Vercingétorix
Chapitre XX - Transformation de la Gaule.
1. Progrès de la patrie romaine.
Ce jour-là, les Romains avaient chanté, sur le passage du dictateur : Les Gaulois suivent le triomphe de César : mais il les mène ensuite siéger dans le sénat. Ce qui n’était alors qu’une boutade populaire devint bientôt une réalité.
Il restait encore des témoins de la lutte qu’avait dirigée Vercingétorix : les familles des chefs qui avaient combattu avec lui ; les villes qu’il avait armées et défendues contre César ; les divinités dont il avait cru faire la volonté. Les deux générations qui suivirent sa mort, celles qui obéirent à Octavien Auguste (44 av.-14 ap. J.-C.), virent ces témoins disparaître ou se transformer. Ces êtres gaulois ne furent plus seulement soumis à Rome, mais romains d’apparence et d’intention. Les Celtes se préparèrent à aimer le peuple qui les avait vaincus, en copiant ses hommes, sa ville et ses dieux. Leur patriotisme romain naquit peu à peu de l’oubli des traditions gauloises.
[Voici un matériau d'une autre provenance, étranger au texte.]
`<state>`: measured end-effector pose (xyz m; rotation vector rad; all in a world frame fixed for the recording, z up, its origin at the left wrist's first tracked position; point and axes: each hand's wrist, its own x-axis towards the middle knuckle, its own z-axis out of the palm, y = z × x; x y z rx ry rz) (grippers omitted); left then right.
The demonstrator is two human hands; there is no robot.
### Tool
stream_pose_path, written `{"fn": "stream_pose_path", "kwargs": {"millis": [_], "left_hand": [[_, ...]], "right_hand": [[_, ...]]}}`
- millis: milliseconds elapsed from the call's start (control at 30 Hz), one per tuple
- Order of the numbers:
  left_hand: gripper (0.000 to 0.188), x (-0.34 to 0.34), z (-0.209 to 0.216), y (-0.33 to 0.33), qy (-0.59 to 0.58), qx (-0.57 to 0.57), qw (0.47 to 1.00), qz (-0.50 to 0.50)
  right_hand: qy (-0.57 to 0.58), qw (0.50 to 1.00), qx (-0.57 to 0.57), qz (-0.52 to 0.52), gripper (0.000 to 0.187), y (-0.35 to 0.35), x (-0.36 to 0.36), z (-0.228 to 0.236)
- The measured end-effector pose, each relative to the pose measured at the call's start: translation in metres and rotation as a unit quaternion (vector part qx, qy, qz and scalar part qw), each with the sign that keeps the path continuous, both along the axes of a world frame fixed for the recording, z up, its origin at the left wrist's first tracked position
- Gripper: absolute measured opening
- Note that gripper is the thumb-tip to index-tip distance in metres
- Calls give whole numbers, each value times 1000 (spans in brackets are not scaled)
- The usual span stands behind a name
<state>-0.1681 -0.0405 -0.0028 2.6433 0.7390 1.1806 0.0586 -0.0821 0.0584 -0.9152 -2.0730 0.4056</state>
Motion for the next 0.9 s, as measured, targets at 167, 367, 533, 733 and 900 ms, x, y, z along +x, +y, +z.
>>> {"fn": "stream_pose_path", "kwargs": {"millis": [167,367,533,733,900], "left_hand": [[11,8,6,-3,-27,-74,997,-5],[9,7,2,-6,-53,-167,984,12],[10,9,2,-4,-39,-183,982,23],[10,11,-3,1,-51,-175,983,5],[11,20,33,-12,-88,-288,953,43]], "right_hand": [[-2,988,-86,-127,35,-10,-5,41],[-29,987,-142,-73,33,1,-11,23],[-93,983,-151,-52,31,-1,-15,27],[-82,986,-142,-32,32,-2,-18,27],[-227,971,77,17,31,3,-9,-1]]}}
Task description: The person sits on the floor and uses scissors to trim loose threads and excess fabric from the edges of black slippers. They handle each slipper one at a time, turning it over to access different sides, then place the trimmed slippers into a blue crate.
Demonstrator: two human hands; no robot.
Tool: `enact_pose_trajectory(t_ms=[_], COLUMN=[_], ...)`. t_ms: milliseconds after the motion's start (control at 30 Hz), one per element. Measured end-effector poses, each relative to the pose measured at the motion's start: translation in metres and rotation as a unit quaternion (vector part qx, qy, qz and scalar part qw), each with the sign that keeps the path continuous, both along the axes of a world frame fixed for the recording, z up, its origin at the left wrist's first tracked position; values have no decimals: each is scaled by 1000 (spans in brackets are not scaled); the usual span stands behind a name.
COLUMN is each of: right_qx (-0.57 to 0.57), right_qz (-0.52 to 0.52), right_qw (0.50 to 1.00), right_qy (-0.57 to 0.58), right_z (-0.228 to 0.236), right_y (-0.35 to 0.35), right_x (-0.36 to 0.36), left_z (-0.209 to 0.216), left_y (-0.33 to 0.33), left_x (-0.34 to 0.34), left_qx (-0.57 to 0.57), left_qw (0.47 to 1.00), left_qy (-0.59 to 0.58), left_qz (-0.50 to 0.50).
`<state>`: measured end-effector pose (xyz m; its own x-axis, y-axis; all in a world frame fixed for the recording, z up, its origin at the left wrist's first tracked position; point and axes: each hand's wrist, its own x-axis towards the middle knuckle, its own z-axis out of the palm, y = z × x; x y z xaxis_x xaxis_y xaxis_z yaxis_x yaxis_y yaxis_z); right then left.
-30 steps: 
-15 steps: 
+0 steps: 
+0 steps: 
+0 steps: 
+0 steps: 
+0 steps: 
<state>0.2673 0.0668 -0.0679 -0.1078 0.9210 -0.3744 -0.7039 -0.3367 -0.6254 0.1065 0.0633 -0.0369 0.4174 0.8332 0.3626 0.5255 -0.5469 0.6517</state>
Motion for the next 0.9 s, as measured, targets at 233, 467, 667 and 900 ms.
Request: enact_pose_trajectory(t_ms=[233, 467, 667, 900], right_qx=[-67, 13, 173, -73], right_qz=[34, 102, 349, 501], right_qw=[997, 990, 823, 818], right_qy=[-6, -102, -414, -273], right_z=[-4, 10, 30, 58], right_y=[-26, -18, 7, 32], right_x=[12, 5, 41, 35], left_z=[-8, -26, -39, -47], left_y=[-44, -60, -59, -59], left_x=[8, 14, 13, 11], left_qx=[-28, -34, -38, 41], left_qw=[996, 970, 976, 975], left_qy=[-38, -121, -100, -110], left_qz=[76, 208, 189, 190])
2. Transformation des chefs.
Si quelques chefs s’agitèrent encore, ce fut chez les peuples qui avaient le moins dépendu du roi de Gergovie : les Bellovaques, les Aquitains, les Morins et les Trévires. Mais la noblesse des nations qui s’étaient confédérées à Bibracte, cherchaient, comme on disait à Rome, le chemin qui mène au sénat.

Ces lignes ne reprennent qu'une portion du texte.